Mais sur le banc, une poche de glace sur la cheville, le capitaine des Bleus a vite fait passer le message: rien de grave. Au micro de M6 après la rencontre, l'attaquant du Real Madrid s'est voulu rassurant. «J'ai pris un coup à la cheville, mais ça va», a-t-il lâché, expliquant avoir préféré laisser sa place à Jean-Philippe Mateta pour les dernières minutes. Une sortie de précaution, donc, plus qu'une véritable alerte.
Didier Deschamps rassuré
Didier Deschamps a tenu exactement le même discours. Interrogé au micro de beIN SPORTS au coup de sifflet final, le sélectionneur a balayé l'inquiétude: pour son capitaine, «c'est un peu la cheville», rien de plus. Il en a profité pour donner des nouvelles de Manu Koné, lui aussi touché (au genou) et gêné par des crampes, tout en saluant l'entrée «très très bonne» de Warren Zaïre-Emery. Entre-temps, Ousmane Dembélé, auteur du second but tricolore (son 5e dans le tournoi), avait scellé la qualification.

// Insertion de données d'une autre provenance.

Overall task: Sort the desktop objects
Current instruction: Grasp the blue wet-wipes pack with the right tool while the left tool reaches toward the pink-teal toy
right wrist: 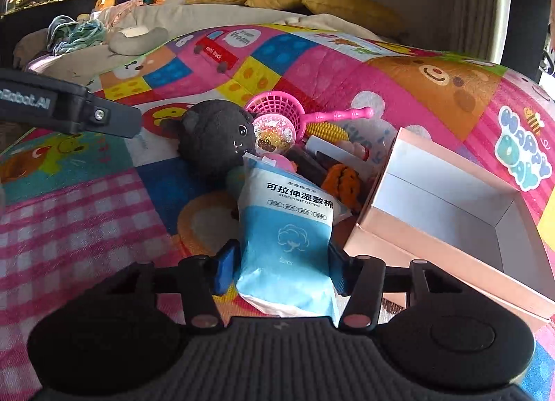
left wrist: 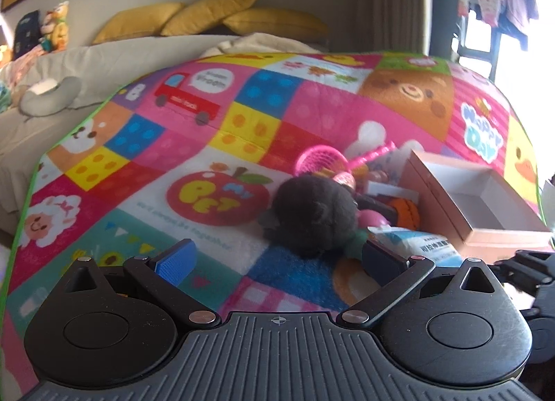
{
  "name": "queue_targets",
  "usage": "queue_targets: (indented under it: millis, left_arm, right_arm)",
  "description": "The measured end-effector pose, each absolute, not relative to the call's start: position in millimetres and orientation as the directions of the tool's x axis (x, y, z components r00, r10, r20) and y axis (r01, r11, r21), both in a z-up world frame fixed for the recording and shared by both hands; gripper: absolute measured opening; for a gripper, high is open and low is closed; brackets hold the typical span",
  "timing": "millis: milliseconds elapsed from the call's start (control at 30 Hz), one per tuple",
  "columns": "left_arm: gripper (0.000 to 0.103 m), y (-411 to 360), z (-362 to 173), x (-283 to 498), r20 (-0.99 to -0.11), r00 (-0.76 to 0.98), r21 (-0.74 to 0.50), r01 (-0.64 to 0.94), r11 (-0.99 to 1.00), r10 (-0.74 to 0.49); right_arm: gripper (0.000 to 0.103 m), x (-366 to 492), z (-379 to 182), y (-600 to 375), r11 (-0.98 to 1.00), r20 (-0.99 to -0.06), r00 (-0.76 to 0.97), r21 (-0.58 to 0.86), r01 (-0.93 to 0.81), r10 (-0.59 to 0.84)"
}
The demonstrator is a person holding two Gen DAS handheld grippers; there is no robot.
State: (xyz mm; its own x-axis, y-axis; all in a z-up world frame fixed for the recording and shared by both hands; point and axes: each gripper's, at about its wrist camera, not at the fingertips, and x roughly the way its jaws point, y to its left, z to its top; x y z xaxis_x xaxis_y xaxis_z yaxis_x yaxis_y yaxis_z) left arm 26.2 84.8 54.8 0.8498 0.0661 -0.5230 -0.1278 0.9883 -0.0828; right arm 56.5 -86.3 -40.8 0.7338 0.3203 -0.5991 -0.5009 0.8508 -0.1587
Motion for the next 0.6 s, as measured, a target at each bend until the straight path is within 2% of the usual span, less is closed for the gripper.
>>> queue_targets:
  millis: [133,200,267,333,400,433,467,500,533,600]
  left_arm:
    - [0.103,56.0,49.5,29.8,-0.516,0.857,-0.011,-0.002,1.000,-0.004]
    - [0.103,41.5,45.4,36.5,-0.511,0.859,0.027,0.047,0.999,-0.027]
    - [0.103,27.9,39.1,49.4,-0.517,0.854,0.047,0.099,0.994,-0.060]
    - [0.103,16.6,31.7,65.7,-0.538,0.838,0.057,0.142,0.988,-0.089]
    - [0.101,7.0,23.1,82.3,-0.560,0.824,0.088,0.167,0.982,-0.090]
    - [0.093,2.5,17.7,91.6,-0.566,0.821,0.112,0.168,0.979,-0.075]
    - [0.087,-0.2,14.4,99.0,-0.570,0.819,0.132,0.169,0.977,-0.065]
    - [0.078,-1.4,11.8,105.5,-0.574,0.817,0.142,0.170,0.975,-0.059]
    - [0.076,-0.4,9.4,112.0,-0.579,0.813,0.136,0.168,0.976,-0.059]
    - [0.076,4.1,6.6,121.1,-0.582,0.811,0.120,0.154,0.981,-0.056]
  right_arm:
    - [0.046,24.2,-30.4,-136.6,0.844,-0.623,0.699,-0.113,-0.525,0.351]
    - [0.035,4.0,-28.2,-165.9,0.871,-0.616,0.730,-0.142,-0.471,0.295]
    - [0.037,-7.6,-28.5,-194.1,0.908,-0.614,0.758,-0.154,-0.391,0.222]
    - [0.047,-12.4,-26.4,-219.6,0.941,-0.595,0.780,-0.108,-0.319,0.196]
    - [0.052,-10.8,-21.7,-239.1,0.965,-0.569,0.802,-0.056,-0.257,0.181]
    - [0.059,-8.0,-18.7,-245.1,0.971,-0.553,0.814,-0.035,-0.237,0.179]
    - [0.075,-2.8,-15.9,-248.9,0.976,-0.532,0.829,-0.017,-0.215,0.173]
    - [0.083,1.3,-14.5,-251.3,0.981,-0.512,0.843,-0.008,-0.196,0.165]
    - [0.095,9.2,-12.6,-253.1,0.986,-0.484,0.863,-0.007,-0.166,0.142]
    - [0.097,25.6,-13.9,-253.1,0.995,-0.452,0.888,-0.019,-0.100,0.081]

La prudence restera toutefois de mise. Déjà ménagé à plusieurs reprises cette saison, entre le genou et les ischio-jambiers, Mbappé demeure l'homme sur qui repose tout le projet tricolore. À trois marches du sacre, la France peut souffler: son maître à jouer devrait être sur pied. Qualifiés pour une troisième demi-finale mondiale d'affilée, les Bleus connaîtront leur adversaire à l'issue du choc entre l'Espagne et la Belgique. «Il y a encore un long chemin», a prévenu Mbappé.